> EXERCISE GOAL: Using the data below, return all lines in which "organizer" appears.

> DATA EXTRACT:
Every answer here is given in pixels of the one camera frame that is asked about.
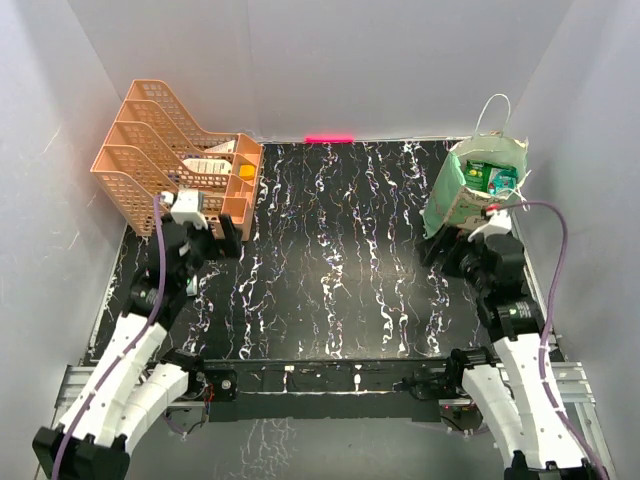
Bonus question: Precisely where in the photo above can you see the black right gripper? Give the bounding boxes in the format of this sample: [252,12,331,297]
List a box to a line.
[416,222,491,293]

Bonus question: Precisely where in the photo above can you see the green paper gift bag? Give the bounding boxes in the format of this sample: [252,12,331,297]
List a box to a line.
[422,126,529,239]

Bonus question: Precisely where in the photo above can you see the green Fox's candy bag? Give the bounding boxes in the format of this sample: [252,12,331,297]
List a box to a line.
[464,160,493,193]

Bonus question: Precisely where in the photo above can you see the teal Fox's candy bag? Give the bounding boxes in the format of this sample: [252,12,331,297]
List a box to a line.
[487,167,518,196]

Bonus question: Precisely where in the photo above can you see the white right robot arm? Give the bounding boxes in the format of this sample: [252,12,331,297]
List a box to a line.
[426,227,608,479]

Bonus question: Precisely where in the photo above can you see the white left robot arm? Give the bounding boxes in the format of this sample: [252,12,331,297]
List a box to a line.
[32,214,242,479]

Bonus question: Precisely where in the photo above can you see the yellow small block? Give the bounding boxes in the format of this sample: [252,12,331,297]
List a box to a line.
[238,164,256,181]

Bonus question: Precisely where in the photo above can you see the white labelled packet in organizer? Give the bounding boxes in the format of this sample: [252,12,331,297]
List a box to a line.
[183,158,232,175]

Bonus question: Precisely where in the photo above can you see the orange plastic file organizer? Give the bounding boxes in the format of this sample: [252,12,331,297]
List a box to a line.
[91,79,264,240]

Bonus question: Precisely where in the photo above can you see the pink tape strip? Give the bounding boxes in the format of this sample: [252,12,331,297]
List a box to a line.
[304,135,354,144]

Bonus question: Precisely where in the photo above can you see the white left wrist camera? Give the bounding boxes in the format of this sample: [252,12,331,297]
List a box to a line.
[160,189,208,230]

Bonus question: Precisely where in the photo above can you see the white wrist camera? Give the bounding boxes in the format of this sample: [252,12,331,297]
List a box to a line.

---

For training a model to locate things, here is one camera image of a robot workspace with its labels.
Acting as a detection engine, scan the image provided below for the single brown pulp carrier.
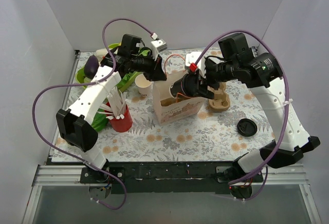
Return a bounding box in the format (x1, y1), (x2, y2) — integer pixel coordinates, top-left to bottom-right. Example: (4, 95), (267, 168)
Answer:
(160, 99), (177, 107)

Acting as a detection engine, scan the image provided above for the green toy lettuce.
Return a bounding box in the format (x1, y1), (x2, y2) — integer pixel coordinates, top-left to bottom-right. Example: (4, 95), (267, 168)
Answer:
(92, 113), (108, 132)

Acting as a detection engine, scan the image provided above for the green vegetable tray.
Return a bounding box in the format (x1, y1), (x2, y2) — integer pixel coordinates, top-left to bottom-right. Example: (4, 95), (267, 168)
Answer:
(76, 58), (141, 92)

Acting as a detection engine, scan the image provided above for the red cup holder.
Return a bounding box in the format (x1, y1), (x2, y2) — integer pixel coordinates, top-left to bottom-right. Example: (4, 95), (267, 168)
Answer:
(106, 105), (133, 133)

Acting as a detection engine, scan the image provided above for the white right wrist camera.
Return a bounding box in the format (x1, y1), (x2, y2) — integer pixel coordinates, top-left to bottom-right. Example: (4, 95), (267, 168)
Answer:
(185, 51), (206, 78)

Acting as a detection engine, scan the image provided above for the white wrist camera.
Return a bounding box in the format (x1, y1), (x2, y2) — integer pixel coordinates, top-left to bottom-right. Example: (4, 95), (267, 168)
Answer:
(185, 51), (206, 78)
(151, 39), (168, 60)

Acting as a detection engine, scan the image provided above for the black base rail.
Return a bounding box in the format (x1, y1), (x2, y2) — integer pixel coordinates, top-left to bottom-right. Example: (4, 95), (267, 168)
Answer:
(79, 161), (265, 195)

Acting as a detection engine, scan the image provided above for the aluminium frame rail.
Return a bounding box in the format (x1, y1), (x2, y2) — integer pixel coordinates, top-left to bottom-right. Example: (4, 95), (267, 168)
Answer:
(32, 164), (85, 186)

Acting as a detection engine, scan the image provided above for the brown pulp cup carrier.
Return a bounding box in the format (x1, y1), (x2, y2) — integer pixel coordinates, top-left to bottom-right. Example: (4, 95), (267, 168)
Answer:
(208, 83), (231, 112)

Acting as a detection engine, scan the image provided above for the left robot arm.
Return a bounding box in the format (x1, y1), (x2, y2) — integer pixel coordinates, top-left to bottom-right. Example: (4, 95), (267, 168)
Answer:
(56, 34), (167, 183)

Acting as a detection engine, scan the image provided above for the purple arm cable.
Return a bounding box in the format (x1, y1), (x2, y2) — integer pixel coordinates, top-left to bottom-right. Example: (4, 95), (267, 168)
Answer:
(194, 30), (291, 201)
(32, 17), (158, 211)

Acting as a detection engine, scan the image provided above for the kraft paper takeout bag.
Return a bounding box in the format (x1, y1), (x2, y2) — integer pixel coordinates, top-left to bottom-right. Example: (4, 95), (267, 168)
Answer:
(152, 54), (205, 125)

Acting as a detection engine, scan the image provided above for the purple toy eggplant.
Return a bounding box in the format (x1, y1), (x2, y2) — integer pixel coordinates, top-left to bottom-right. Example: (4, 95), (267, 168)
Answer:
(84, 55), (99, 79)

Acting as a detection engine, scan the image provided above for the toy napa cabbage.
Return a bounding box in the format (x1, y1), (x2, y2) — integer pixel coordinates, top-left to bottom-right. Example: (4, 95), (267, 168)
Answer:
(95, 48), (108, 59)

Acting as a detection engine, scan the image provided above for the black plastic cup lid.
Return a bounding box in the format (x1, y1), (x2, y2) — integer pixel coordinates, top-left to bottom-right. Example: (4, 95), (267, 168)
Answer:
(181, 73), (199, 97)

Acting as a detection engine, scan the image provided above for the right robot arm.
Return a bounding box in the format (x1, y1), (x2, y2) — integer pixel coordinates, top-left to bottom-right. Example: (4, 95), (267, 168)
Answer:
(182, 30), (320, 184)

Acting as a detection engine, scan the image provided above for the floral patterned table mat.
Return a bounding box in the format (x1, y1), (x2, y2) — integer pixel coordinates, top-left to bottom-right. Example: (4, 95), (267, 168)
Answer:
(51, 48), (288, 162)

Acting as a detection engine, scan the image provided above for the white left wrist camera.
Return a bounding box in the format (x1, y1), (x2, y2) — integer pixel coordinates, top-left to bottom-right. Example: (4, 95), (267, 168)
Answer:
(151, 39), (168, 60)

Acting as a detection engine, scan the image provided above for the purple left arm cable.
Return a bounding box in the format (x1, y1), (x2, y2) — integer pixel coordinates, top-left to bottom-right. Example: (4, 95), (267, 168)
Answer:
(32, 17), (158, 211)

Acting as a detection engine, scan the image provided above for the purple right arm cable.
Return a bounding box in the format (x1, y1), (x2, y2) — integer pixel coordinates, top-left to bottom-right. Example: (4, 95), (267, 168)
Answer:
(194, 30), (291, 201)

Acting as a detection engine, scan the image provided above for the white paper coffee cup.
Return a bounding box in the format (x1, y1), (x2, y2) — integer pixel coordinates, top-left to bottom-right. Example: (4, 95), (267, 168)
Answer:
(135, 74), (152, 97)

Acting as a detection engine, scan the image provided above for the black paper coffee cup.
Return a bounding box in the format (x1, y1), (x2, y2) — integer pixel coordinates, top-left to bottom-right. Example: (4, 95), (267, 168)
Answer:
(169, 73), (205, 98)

> RESULT OF THIS TASK:
Bonus question: Precisely where in the photo above can you see the white labelled packet in organizer? Give the bounding boxes in the format of this sample: [252,12,331,297]
Bonus question: Precisely where in the photo above can you see the orange plastic file organizer? Give the bounding boxes in the format of this sample: [252,12,331,297]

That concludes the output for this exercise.